__TASK__. Using the listing below, give the number of lines where "held" appears, and nothing else.

__AVAILABLE DATA__.
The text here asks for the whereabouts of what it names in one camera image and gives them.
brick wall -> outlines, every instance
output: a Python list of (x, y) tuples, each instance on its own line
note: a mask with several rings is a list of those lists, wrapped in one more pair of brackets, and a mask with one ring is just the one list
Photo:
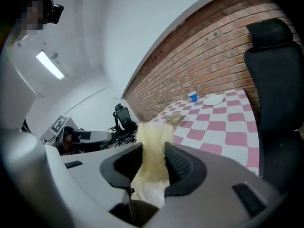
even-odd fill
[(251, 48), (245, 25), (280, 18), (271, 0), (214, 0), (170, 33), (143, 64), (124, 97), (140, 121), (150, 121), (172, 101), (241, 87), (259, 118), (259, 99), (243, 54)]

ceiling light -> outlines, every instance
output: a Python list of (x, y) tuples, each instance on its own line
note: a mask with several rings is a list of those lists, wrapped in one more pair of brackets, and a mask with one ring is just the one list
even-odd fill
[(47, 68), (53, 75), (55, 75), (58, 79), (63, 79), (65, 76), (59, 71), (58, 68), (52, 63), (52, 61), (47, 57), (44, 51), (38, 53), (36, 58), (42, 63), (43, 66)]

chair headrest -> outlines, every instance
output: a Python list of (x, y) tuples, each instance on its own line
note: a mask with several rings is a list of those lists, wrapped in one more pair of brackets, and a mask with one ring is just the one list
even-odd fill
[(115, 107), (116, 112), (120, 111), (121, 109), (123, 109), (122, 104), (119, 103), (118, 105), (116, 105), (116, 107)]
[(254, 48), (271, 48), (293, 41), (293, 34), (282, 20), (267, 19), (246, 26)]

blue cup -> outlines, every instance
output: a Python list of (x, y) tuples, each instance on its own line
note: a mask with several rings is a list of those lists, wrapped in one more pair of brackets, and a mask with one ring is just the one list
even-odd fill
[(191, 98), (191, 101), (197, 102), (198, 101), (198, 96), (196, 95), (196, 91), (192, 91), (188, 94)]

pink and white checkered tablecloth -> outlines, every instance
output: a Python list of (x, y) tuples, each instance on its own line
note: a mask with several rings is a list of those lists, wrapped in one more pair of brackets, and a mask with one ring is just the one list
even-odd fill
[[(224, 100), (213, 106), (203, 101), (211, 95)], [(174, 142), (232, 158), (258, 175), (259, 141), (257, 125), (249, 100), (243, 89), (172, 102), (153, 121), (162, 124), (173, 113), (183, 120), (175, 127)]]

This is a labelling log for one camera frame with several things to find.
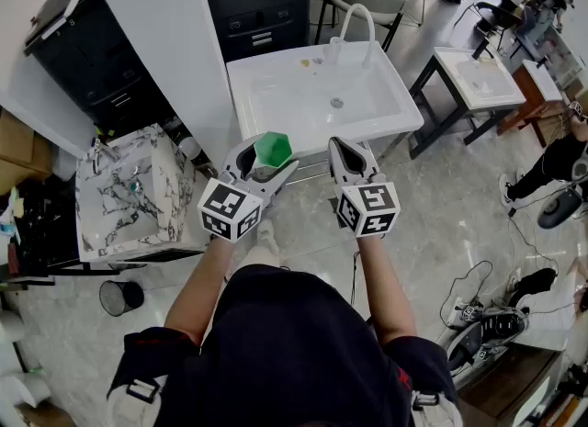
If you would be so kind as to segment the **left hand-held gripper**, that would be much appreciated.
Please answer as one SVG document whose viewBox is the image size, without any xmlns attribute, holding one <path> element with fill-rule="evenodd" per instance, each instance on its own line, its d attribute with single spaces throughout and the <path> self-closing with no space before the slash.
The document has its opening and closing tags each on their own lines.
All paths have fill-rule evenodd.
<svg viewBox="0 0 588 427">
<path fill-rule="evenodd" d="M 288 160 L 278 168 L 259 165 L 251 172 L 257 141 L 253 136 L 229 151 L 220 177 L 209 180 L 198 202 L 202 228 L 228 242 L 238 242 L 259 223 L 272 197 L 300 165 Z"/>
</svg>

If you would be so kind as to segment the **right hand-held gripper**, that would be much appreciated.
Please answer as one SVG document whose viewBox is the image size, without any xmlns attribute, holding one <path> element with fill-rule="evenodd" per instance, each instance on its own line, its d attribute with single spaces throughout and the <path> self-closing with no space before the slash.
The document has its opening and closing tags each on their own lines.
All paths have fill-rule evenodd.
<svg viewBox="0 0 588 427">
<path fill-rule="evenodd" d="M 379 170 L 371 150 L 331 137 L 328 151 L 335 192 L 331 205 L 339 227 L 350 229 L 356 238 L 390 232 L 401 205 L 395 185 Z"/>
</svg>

...

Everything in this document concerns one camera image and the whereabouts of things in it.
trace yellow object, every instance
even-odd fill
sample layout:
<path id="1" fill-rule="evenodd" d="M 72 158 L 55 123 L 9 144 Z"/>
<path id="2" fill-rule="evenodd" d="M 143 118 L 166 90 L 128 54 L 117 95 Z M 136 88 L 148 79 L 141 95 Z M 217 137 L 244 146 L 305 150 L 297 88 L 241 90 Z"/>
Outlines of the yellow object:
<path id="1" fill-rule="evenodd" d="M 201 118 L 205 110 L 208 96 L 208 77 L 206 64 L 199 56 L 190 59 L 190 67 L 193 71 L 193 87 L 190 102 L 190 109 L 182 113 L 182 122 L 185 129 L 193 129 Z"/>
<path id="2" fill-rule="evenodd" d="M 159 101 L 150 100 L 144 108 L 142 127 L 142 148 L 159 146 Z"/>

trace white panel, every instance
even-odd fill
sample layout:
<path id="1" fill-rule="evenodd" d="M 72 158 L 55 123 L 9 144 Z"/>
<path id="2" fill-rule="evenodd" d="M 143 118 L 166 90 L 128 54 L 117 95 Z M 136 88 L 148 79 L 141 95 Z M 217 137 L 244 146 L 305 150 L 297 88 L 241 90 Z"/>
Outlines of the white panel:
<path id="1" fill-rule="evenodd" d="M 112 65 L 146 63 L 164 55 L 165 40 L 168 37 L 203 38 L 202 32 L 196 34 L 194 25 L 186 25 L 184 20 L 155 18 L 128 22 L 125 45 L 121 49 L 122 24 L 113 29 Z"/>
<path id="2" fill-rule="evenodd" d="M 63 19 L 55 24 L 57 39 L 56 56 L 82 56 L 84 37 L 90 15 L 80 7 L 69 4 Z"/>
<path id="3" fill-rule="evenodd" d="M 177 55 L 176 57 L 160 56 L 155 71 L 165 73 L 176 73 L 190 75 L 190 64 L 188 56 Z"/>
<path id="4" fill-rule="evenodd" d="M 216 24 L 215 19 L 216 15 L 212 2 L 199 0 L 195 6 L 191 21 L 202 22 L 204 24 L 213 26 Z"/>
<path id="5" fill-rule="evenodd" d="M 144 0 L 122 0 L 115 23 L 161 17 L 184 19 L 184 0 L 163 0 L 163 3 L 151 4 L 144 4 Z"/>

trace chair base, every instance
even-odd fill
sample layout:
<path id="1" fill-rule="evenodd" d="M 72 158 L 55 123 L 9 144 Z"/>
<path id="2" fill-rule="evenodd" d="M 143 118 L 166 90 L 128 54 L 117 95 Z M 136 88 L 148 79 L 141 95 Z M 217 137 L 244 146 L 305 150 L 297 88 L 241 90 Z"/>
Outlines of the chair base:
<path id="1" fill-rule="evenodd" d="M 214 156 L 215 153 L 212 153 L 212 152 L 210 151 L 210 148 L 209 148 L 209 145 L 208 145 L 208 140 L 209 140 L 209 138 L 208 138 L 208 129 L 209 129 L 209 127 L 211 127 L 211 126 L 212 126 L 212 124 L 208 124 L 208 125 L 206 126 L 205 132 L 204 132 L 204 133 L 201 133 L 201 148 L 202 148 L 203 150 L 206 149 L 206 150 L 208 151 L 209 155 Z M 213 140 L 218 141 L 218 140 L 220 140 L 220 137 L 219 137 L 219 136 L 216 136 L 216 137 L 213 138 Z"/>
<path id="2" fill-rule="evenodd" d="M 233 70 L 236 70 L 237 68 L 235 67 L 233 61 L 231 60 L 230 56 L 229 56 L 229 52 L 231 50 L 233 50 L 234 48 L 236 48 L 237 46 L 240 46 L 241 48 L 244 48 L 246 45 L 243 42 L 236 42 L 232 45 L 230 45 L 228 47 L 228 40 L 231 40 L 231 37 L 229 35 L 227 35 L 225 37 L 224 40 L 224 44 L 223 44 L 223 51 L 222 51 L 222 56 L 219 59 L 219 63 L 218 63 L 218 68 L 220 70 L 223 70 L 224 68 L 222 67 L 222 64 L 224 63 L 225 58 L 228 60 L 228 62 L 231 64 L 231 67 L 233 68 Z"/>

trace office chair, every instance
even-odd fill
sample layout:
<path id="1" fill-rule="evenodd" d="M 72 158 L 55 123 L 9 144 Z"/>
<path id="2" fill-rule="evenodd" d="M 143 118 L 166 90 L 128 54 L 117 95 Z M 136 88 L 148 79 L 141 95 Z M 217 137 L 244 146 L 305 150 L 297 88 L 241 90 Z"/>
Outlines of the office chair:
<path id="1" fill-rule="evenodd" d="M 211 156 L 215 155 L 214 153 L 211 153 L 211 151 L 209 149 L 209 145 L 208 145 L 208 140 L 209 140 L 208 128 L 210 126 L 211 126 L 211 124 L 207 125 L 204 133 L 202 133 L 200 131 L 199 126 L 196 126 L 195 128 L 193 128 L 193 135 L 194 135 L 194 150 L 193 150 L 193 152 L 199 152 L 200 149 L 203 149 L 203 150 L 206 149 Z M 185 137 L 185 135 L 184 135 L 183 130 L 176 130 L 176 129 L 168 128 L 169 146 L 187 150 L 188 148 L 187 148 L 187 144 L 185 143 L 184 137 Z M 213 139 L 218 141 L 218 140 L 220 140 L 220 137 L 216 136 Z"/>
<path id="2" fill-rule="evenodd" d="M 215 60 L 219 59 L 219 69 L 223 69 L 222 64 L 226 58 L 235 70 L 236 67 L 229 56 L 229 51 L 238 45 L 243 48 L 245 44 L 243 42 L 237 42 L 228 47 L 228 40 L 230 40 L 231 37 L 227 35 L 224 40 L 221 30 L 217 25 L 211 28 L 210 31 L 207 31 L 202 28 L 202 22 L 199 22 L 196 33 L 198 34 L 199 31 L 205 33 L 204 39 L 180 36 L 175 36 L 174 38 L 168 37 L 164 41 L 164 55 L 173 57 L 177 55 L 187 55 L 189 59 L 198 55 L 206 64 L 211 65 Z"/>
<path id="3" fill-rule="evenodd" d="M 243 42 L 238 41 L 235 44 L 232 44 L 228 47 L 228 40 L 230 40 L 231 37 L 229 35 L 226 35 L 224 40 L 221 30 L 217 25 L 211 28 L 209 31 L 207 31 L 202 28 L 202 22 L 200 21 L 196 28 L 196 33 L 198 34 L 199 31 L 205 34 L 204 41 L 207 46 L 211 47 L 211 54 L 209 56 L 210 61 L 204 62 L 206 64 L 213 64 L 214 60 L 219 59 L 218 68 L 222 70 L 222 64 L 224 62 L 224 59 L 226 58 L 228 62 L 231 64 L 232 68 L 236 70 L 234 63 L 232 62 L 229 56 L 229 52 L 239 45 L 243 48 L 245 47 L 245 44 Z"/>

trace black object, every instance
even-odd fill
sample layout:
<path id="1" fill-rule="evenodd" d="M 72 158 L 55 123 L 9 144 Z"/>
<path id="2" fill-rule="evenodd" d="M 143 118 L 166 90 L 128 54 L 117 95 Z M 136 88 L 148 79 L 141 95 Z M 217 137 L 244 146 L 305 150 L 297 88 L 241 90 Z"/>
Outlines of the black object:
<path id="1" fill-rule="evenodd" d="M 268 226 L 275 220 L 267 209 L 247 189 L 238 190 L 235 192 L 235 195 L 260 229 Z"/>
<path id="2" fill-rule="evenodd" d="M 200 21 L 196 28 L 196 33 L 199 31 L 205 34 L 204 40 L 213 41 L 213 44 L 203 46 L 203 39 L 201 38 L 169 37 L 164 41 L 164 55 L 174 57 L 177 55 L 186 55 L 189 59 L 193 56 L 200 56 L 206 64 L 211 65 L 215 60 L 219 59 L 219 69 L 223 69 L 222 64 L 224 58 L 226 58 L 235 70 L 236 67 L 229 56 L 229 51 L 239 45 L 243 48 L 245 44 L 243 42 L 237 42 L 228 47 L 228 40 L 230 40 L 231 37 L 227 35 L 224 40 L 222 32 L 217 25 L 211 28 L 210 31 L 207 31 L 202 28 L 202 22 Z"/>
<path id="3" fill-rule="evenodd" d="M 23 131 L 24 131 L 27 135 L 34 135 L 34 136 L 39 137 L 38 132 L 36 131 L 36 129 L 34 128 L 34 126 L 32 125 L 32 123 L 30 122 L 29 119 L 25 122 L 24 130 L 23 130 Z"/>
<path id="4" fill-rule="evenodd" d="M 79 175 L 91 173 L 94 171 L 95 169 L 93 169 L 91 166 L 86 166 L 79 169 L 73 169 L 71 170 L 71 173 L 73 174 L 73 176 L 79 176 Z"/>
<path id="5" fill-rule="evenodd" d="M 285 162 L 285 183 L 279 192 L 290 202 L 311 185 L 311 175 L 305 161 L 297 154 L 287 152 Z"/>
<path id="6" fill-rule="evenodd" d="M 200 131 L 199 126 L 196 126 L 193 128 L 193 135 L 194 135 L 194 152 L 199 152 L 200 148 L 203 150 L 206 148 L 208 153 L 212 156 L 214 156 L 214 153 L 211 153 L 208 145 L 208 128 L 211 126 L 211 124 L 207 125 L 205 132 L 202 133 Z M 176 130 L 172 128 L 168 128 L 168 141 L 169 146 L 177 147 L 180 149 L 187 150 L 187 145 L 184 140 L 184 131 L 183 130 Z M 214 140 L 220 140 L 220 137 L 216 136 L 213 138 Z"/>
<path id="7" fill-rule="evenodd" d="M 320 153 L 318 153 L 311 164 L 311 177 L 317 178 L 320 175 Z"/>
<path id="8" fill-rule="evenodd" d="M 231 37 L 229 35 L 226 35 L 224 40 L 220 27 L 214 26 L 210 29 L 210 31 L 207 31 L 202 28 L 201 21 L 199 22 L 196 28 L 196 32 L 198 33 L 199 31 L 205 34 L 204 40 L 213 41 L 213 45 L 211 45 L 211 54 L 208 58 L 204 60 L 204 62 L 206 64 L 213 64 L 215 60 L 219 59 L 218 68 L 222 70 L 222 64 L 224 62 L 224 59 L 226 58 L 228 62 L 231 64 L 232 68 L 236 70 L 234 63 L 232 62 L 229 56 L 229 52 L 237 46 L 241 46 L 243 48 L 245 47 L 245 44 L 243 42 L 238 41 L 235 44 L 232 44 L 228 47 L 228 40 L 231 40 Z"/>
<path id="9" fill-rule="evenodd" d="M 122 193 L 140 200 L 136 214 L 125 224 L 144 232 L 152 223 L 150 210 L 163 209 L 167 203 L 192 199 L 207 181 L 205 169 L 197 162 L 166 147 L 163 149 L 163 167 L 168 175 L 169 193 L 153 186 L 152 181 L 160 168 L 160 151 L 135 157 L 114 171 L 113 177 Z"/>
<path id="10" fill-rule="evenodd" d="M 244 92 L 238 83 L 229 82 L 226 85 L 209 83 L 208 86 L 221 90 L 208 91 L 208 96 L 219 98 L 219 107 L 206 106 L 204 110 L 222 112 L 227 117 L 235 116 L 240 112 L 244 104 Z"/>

__ANSWER TO THE PROBLEM__. 2